It took a mere 53 years for someone in the Vatican to notice that there were a few more petty regulations it could pass and, it seems, be approved by Pope Francis on March 18.

The Vatican is against ashes being kept at home because it deprives the Christian community, as a whole, from remembering the dead. 

But why, then, do we have the Feast of the Holy Souls on November 2? As a young lad, I remember going into the small, candle-lit stone church to pray for the departed souls in a moving, almost eerie ceremony.

Now, of course, I realise that the Catholic Church merely colonised the old Celtic feast of Halloween, the 'night of the undead' and ironically we have re-imported most of its worst aspects via the Irish diaspora in the United States.

Keeping human ashes at home, or scattering them at a favourite location would, say the regulations, give the appearances of "pantheism, naturalism or nihilism". 

I looked it up. Pantheism is "the belief that God is aligned to the forces of nature", which you would imagine is something the Church would be keen to promote. 

Naturalism, "a theory of the world that excludes the spiritual", and nihilism, "the rejection of all religious and moral principles", are probably not something the Church would condone. 

But in outlining these distinctions, the Catholic Church seems to be imputing motives to the faithful that simply don't exist.

There are limits . . . the urinal in Mulligan's pub in Dublin - favoured by one of the characters in 'The Ginger Man' for the scattering - may be taking things a step too far.

But what could be more spiritual than, like the singer Dusty Springfield, having your ashes scattered over the Cliffs of Moher? 

Most people choose beautiful locations that link the departed not only with the beauty of nature, but with an inherent belief that this beauty was created by a higher being - and for Catholics that means God.

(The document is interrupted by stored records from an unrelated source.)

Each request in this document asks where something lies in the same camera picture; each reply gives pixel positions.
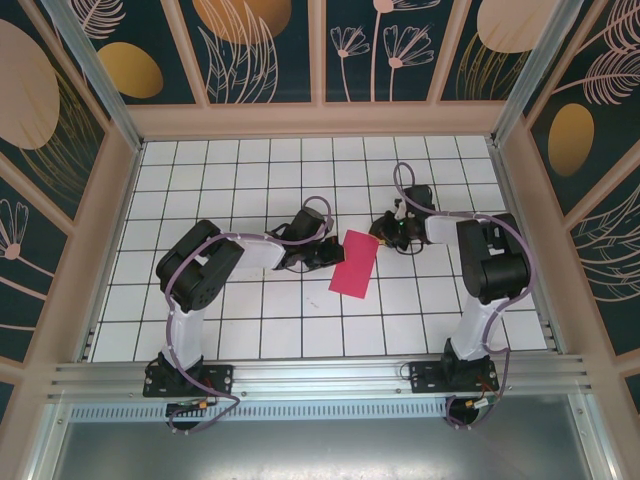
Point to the small black circuit board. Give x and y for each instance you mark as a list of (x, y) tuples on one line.
[(182, 409)]

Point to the aluminium corner post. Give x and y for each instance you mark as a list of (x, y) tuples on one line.
[(95, 75), (542, 75)]

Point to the pink paper sheet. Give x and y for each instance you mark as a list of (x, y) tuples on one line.
[(355, 270)]

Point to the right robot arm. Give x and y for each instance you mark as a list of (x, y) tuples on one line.
[(495, 265)]

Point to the grey metal sheet panel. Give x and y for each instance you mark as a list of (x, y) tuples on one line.
[(320, 450)]

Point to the aluminium side rail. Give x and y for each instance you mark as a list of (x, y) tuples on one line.
[(504, 175), (88, 345)]

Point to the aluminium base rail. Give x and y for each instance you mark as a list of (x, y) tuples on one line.
[(320, 375)]

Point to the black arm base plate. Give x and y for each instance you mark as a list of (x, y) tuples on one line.
[(220, 380), (422, 377)]

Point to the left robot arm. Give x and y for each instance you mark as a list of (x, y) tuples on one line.
[(195, 265)]

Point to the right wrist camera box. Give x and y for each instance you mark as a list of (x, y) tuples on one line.
[(401, 207)]

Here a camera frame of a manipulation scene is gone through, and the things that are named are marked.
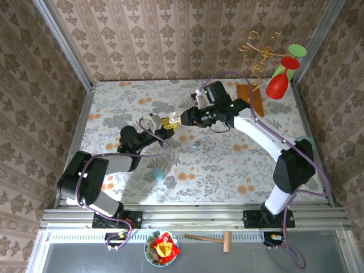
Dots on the blue earbud charging case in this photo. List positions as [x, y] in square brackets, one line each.
[158, 174]

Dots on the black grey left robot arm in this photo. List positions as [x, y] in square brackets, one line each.
[82, 179]

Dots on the red plastic goblet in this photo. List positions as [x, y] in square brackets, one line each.
[277, 86]

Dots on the blue translucent plastic cup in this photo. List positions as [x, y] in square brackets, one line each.
[305, 138]

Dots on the green plastic goblet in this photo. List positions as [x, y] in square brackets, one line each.
[297, 50]

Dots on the red yellow snack packet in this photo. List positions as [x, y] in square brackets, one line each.
[163, 246]

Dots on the patterned ceramic bowl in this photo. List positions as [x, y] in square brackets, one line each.
[147, 251]

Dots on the wooden mallet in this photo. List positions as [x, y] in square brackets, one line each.
[227, 241]

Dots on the grey metal shelf panel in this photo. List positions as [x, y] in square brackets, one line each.
[256, 258]

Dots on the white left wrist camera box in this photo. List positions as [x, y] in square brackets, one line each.
[152, 122]

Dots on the aluminium frame side rail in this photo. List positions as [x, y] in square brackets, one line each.
[78, 128]
[305, 119]

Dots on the aluminium frame base beam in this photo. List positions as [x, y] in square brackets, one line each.
[193, 216]

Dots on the aluminium frame post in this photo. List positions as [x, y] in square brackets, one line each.
[324, 28]
[65, 45]

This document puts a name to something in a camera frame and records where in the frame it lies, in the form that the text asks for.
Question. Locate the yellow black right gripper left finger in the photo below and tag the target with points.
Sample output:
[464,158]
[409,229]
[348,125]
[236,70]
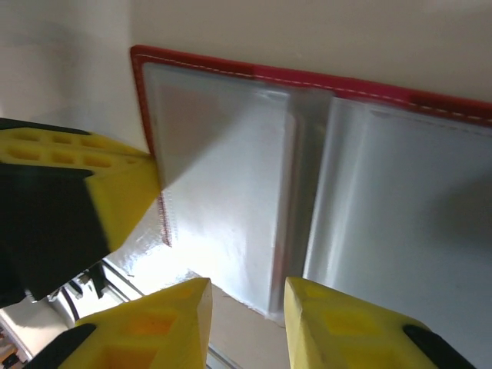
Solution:
[153,330]

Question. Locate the red card holder clear sleeves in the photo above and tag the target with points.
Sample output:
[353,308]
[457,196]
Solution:
[238,173]

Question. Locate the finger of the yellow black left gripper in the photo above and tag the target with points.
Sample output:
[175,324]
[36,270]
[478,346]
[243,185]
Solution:
[46,223]
[57,140]

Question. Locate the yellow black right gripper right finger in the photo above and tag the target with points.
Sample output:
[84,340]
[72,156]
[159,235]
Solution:
[338,334]

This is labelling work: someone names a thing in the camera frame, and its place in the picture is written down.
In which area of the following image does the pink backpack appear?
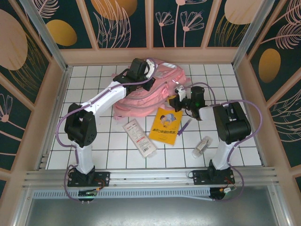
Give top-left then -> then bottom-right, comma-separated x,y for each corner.
110,58 -> 189,122

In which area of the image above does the purple pen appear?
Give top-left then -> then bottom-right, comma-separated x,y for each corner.
176,118 -> 192,136

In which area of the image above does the yellow picture book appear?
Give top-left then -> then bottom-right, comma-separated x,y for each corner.
148,107 -> 183,147

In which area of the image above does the white packet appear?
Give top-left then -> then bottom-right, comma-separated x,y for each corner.
122,119 -> 158,158

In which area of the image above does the grey metal sheet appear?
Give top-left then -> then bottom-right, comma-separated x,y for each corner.
23,186 -> 285,226

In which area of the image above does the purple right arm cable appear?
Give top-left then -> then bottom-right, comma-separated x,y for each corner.
184,81 -> 263,203

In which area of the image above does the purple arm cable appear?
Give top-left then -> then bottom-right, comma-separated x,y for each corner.
56,57 -> 157,203
184,81 -> 263,203

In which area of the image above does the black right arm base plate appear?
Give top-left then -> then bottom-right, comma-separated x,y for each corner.
192,169 -> 235,186

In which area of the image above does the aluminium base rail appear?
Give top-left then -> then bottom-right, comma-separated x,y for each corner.
22,166 -> 280,189

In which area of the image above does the aluminium side rail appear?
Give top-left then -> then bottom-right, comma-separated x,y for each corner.
36,65 -> 72,170

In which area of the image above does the aluminium frame post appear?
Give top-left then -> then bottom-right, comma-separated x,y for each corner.
20,0 -> 69,71
231,0 -> 276,69

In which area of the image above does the grey slotted cable duct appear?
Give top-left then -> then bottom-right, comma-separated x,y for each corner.
32,189 -> 214,201

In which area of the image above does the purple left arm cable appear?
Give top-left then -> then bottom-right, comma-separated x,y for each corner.
56,57 -> 157,203

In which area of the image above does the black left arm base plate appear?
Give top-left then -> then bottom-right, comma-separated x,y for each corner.
67,171 -> 111,188

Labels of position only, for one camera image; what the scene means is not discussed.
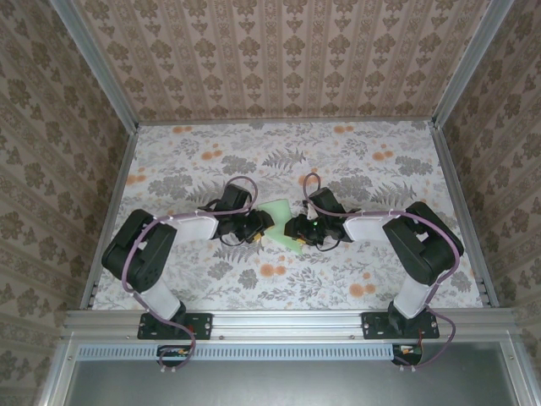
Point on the light green cloth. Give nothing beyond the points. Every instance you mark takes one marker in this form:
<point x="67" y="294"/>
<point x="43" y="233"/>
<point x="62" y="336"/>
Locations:
<point x="279" y="230"/>

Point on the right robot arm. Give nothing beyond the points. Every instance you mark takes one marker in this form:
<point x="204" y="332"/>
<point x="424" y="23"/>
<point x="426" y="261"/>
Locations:
<point x="367" y="228"/>

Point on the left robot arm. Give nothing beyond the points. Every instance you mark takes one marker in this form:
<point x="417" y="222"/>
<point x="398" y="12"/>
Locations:
<point x="196" y="229"/>

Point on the floral table cover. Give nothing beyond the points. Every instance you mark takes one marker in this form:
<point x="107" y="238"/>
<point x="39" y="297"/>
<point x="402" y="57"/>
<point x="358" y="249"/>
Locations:
<point x="329" y="287"/>

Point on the grey metal panel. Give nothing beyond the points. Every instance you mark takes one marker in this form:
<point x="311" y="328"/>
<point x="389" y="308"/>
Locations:
<point x="287" y="387"/>

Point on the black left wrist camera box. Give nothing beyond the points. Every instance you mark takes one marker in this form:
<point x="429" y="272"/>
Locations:
<point x="235" y="199"/>

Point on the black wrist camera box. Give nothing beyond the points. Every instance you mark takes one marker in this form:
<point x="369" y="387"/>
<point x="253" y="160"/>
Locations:
<point x="325" y="203"/>
<point x="235" y="199"/>

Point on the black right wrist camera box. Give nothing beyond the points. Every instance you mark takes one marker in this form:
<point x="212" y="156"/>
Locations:
<point x="325" y="203"/>

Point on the aluminium mounting rail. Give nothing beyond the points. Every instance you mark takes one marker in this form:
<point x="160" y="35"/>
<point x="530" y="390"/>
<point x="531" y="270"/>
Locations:
<point x="287" y="323"/>

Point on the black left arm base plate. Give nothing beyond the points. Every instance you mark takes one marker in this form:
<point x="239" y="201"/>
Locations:
<point x="203" y="325"/>

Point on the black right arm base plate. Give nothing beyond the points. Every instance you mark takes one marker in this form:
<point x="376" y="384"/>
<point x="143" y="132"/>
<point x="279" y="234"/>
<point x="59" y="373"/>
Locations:
<point x="374" y="325"/>

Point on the aluminium side rail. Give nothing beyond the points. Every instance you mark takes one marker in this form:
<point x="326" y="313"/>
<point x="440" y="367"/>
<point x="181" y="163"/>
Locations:
<point x="121" y="169"/>
<point x="450" y="169"/>

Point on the aluminium corner post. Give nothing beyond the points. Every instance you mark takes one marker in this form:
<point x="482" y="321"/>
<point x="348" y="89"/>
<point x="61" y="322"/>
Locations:
<point x="104" y="72"/>
<point x="469" y="63"/>

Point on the aluminium lower frame bar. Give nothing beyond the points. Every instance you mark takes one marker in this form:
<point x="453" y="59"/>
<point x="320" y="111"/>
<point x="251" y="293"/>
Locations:
<point x="59" y="372"/>
<point x="516" y="372"/>

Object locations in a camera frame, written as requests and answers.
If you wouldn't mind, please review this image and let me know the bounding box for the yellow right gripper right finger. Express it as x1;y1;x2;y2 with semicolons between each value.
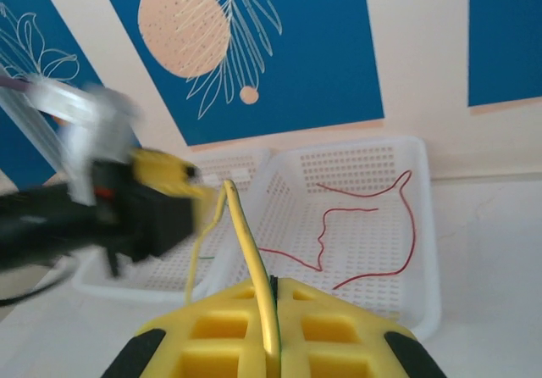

Death and burial are emotive subjects and there are those who still believe that cremation is somehow cruel, as if it obliterates the person entirely, leaving nothing for family and friends to cling to in remembrance. 

But anyone who likes old graveyards, with their sombre yew trees, ivy-clad ruins and leaning headstones will testify that time soon triumphs, nature erases names and dates and memory fades with the generations.

Ashes to ashes and dust to dust it really is.